Task objective
Starting with the line that has "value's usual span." and finishing with the line that has "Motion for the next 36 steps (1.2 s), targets", set down each line below exactly. Pictures are not copied.

**** Records shown ****

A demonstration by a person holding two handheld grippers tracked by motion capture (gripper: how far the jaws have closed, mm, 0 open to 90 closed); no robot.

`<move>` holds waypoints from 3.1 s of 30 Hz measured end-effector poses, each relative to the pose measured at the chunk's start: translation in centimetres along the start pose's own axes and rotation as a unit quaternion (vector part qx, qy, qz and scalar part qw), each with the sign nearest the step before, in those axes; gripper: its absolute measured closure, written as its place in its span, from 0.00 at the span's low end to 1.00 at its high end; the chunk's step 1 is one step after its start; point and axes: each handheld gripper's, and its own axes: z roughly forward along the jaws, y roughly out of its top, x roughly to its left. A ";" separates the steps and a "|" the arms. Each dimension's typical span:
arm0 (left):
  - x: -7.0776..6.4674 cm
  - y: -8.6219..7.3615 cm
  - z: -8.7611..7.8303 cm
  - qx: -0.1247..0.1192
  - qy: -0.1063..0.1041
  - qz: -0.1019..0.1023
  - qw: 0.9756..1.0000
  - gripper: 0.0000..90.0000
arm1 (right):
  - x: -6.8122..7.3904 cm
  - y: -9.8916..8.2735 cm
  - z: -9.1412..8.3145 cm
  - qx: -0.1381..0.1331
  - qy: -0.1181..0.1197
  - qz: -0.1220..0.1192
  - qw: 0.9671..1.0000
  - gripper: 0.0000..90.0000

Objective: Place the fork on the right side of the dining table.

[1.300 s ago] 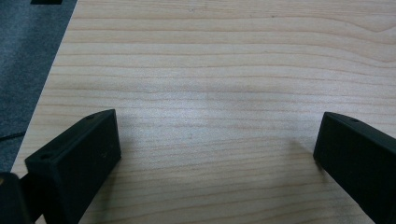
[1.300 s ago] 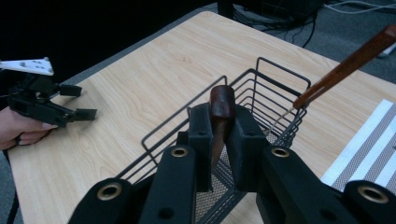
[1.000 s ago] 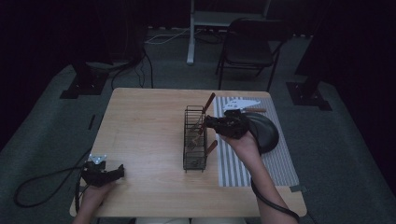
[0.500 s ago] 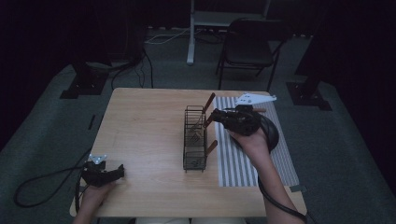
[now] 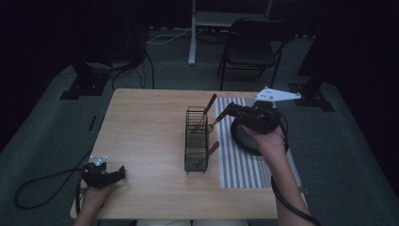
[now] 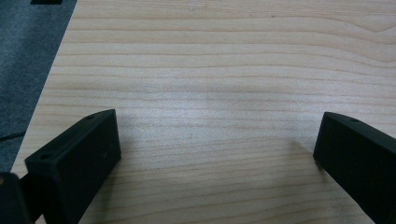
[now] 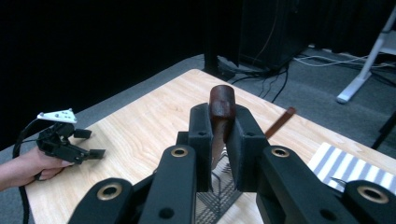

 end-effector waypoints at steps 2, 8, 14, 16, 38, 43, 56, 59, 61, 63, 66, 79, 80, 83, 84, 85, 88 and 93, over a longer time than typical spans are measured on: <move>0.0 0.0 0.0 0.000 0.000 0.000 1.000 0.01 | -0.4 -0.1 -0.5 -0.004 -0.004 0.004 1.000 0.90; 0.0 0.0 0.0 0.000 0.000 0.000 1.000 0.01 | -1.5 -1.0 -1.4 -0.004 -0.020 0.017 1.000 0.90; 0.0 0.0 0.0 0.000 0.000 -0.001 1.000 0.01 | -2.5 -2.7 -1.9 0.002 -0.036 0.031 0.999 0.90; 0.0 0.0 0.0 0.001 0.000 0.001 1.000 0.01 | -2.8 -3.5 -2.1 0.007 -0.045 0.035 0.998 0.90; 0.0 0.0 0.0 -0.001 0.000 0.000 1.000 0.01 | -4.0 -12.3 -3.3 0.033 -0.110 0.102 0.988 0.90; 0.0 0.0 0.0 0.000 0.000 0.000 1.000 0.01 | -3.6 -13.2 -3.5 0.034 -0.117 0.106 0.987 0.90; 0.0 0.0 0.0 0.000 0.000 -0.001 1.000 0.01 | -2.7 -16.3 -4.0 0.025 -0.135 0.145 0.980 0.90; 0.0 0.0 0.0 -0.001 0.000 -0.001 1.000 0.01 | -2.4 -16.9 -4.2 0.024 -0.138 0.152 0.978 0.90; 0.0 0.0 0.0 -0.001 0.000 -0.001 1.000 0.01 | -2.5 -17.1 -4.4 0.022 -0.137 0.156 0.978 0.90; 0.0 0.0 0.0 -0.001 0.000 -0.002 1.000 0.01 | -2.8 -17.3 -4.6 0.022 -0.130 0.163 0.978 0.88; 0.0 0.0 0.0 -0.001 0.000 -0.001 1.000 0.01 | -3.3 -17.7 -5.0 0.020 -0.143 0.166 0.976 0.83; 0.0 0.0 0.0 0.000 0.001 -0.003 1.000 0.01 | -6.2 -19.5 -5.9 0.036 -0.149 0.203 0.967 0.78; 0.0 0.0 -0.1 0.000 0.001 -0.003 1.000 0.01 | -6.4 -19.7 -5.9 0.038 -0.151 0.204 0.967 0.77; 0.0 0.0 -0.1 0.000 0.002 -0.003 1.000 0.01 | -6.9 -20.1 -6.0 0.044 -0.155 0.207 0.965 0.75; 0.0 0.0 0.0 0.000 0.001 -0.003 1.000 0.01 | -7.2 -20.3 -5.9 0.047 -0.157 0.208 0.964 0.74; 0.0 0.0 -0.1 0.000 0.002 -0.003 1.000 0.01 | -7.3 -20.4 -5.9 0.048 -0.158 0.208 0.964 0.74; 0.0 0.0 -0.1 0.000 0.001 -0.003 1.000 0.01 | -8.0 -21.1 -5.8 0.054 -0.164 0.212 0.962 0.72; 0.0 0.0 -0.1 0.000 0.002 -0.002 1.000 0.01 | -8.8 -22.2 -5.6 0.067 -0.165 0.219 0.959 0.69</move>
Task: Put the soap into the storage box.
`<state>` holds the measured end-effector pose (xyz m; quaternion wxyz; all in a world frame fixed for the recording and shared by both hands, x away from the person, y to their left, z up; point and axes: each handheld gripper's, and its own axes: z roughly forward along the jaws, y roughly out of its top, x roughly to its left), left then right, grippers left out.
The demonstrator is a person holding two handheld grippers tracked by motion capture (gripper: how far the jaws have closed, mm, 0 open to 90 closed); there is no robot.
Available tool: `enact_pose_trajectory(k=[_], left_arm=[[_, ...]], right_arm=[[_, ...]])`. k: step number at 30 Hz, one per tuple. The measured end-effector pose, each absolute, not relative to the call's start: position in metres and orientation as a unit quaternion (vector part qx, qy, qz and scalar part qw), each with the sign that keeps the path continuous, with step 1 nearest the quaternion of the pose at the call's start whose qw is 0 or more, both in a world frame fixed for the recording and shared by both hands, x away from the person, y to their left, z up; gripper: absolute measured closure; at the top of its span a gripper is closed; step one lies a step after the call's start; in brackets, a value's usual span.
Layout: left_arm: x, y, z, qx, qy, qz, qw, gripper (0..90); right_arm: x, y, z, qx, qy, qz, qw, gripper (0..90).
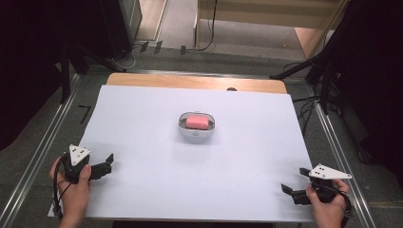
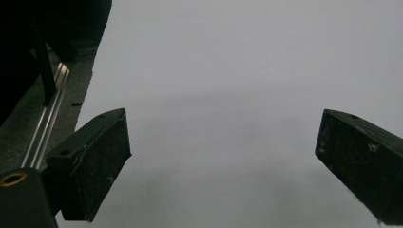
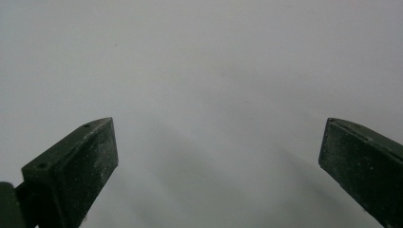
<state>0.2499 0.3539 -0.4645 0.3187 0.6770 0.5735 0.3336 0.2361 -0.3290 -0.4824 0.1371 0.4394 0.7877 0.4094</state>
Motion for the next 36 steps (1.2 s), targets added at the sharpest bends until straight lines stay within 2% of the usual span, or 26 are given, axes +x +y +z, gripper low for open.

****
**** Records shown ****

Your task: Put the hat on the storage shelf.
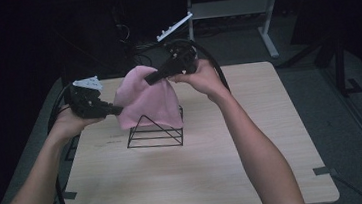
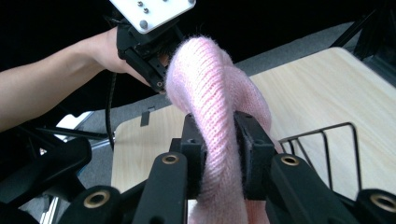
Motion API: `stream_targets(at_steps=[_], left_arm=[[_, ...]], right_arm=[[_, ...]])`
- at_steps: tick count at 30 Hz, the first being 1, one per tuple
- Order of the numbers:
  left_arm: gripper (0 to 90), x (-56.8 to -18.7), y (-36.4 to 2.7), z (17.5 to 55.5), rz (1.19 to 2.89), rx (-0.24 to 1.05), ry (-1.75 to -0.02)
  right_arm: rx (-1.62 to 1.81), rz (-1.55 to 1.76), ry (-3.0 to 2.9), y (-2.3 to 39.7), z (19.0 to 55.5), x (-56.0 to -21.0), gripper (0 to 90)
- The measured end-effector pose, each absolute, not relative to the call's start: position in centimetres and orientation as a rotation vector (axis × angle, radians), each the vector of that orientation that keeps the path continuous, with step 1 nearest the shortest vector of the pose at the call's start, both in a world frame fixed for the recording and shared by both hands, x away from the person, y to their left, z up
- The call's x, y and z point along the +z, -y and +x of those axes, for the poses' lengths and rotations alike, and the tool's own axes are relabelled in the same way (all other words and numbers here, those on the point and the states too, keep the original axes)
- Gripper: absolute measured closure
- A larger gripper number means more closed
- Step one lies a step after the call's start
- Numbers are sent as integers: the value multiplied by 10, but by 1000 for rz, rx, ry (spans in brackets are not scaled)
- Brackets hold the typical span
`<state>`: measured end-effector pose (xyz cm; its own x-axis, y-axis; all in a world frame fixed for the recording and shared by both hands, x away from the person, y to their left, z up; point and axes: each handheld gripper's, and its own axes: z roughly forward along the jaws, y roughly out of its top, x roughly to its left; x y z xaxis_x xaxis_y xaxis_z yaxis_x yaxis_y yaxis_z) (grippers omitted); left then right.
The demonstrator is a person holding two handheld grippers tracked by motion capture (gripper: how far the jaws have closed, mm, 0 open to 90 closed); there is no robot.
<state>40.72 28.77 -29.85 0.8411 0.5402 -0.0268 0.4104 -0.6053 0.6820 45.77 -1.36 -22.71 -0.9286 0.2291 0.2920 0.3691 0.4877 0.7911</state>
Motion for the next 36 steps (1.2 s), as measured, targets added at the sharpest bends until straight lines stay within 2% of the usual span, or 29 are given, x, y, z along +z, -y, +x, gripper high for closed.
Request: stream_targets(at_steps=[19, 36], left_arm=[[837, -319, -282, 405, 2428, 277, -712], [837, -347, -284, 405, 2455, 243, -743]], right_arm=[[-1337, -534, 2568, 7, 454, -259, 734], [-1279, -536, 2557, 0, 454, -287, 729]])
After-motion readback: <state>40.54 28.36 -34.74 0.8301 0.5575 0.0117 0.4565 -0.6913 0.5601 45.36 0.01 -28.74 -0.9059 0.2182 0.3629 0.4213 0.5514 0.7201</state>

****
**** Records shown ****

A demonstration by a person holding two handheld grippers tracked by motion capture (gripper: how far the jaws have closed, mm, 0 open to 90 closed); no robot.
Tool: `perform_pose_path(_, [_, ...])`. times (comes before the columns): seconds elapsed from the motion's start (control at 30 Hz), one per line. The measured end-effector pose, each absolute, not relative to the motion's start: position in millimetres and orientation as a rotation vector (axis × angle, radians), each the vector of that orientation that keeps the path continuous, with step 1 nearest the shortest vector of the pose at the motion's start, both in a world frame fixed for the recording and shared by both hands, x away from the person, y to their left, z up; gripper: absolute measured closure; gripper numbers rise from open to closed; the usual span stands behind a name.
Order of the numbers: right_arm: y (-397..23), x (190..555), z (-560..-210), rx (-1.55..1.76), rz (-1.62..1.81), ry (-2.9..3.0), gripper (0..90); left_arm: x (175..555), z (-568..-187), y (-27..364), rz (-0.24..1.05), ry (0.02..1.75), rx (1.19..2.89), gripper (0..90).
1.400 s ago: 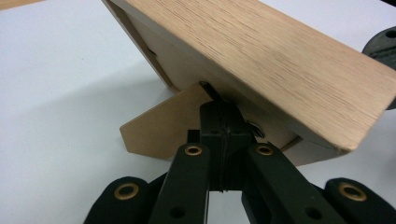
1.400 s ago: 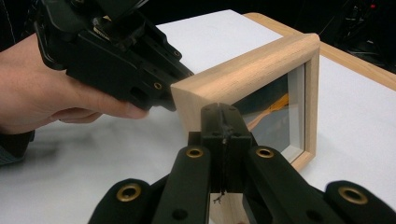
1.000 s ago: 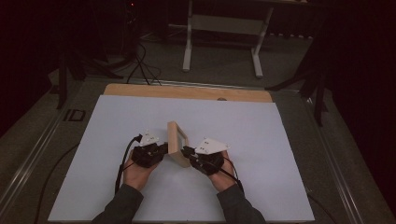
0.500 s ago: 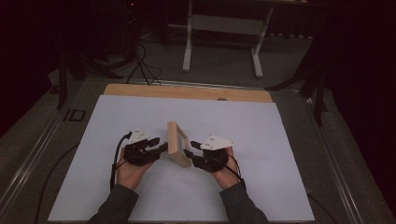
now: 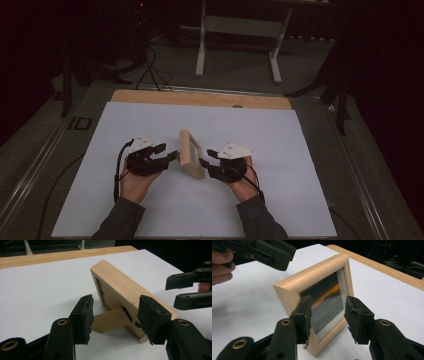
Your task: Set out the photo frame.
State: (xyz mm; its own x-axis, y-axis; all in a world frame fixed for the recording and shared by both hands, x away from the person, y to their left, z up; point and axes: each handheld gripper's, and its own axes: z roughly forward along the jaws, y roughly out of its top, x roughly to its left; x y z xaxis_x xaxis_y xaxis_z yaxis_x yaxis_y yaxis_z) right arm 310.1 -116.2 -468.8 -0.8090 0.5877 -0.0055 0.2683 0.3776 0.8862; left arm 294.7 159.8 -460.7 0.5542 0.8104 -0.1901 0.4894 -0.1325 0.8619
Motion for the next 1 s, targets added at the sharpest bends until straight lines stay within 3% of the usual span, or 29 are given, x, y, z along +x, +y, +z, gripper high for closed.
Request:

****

Your response
Available tool: `enact_pose_trajectory(k=[_], left_arm=[[_, ...]], right_arm=[[_, ...]])`. k: step number at 30 Hz, one per tuple. The measured end-effector pose, each absolute, not relative to the call's start: position in metres and orientation as a unit quaternion (vector part qx, qy, qz and scalar part qw), each with the sign that keeps the path continuous, with step 1 nearest the quaternion of the pose at the call's start whose qw is 0 or more, both in a world frame fixed for the recording and shared by both hands, x away from the person, y to their left, z up; gripper: absolute measured closure; at the top of its span a gripper is closed; step one lies a step after the call's start; in brackets, a value's usual span.
Layout: left_arm: x, y, z, qx, qy, qz, qw, gripper (0..90); right_arm: x, y, z, qx, qy, qz, qw, gripper (0..90).
<state>0.2499 0.3539 -0.4645 0.3187 0.6770 0.5735 0.3336 0.2361 -0.3290 -0.4824 0.1371 0.4394 0.7877 0.4094</state>
Motion for the next 36 steps (1.2 s), targets added at the sharpest bends until straight lines stay within 2% of the usual span, or 26 are given, axes +x +y +z, gripper low for open.

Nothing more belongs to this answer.